_PROVIDED INFORMATION_:
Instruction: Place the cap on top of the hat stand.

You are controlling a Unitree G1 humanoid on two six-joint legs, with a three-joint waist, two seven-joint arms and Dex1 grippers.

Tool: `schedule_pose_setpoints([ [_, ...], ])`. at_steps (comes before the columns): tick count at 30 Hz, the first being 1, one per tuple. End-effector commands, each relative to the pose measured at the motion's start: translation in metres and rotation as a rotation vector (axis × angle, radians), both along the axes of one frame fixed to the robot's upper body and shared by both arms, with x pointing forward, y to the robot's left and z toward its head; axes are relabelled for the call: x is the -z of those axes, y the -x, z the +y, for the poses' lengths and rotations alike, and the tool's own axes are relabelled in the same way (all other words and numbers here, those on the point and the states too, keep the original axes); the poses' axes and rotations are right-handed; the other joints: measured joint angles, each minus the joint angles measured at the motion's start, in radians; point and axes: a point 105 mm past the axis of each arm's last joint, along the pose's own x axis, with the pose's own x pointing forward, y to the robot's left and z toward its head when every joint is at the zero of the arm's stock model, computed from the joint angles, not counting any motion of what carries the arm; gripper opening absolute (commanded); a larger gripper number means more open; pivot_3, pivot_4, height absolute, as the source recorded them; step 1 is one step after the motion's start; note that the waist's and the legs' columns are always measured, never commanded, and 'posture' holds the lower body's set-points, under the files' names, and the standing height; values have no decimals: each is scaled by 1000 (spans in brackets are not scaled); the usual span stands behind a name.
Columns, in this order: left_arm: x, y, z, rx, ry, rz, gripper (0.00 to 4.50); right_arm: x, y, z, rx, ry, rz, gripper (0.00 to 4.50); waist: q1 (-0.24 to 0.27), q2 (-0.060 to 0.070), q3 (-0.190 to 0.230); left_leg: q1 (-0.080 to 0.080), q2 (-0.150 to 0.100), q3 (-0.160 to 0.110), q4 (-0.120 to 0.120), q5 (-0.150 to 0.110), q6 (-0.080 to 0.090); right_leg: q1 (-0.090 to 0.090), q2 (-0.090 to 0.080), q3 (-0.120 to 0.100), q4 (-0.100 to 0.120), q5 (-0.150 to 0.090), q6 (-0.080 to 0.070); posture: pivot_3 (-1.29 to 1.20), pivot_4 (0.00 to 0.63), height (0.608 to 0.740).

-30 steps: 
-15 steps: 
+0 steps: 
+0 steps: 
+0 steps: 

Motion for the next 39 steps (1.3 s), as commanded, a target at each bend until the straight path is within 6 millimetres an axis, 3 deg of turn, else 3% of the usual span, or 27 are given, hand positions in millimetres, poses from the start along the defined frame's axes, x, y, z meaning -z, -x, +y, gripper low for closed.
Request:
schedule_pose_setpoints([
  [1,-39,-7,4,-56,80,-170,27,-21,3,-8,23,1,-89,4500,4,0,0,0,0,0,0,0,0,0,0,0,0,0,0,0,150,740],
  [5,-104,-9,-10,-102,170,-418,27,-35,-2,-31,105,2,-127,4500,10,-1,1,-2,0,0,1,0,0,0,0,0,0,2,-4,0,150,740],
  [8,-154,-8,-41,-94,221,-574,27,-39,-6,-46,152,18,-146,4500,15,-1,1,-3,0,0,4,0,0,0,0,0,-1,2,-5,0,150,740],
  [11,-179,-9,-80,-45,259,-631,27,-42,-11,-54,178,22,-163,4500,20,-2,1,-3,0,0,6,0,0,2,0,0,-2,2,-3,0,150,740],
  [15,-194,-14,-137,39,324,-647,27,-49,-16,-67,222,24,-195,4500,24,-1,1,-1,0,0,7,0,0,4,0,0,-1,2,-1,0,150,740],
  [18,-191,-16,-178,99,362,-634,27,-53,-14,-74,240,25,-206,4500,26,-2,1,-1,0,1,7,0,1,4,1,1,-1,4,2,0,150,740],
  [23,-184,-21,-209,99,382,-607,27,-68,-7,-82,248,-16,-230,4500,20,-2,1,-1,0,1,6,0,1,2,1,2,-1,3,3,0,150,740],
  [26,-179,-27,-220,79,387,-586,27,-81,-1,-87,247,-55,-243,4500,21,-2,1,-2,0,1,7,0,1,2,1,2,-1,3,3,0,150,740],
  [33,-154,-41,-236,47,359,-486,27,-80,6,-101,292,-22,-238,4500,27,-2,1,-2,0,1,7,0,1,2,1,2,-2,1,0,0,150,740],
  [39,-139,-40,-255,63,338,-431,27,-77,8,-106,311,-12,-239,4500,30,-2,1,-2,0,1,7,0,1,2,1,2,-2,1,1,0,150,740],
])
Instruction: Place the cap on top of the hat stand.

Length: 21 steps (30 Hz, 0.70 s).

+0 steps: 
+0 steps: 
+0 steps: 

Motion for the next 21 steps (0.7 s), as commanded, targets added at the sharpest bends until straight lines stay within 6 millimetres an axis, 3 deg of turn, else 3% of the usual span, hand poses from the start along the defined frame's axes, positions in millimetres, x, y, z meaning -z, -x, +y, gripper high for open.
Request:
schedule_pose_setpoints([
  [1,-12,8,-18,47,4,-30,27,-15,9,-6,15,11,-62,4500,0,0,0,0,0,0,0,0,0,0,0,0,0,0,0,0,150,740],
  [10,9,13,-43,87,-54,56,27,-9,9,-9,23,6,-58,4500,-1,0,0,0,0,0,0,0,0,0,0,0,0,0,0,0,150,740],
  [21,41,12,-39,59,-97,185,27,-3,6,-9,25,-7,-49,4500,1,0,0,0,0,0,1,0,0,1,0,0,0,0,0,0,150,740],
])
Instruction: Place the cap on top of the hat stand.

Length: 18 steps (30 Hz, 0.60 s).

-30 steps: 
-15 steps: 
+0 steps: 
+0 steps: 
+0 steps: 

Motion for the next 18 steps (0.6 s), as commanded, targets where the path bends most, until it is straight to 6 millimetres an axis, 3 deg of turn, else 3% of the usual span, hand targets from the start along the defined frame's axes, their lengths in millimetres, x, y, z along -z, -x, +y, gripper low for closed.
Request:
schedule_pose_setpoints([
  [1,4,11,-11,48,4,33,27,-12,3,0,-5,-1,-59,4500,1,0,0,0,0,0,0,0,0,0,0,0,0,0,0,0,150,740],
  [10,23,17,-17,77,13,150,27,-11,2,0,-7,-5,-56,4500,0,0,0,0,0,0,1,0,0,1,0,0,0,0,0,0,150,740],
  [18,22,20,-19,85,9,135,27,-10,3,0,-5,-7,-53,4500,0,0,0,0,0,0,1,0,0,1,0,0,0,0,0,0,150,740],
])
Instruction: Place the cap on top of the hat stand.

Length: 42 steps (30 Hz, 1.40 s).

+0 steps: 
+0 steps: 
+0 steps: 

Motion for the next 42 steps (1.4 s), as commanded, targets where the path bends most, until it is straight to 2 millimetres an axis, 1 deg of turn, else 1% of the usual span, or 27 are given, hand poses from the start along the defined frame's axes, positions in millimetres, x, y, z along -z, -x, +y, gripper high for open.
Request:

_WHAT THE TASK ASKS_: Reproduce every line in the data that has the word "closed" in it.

_REPLY_:
Motion for the next 39 steps (1.3 s), as commanded, a target at each bend until the straight path is within 6 millimetres an axis, 3 deg of turn, else 3% of the usual span, or 27 are given, hand positions in millimetres, poses from the start along the defined frame's axes, x, y, z meaning -z, -x, +y, gripper low for closed.
Motion for the next 18 steps (0.6 s), as commanded, targets where the path bends most, until it is straight to 6 millimetres an axis, 3 deg of turn, else 3% of the usual span, hand targets from the start along the defined frame's axes, their lengths in millimetres, x, y, z along -z, -x, +y, gripper low for closed.

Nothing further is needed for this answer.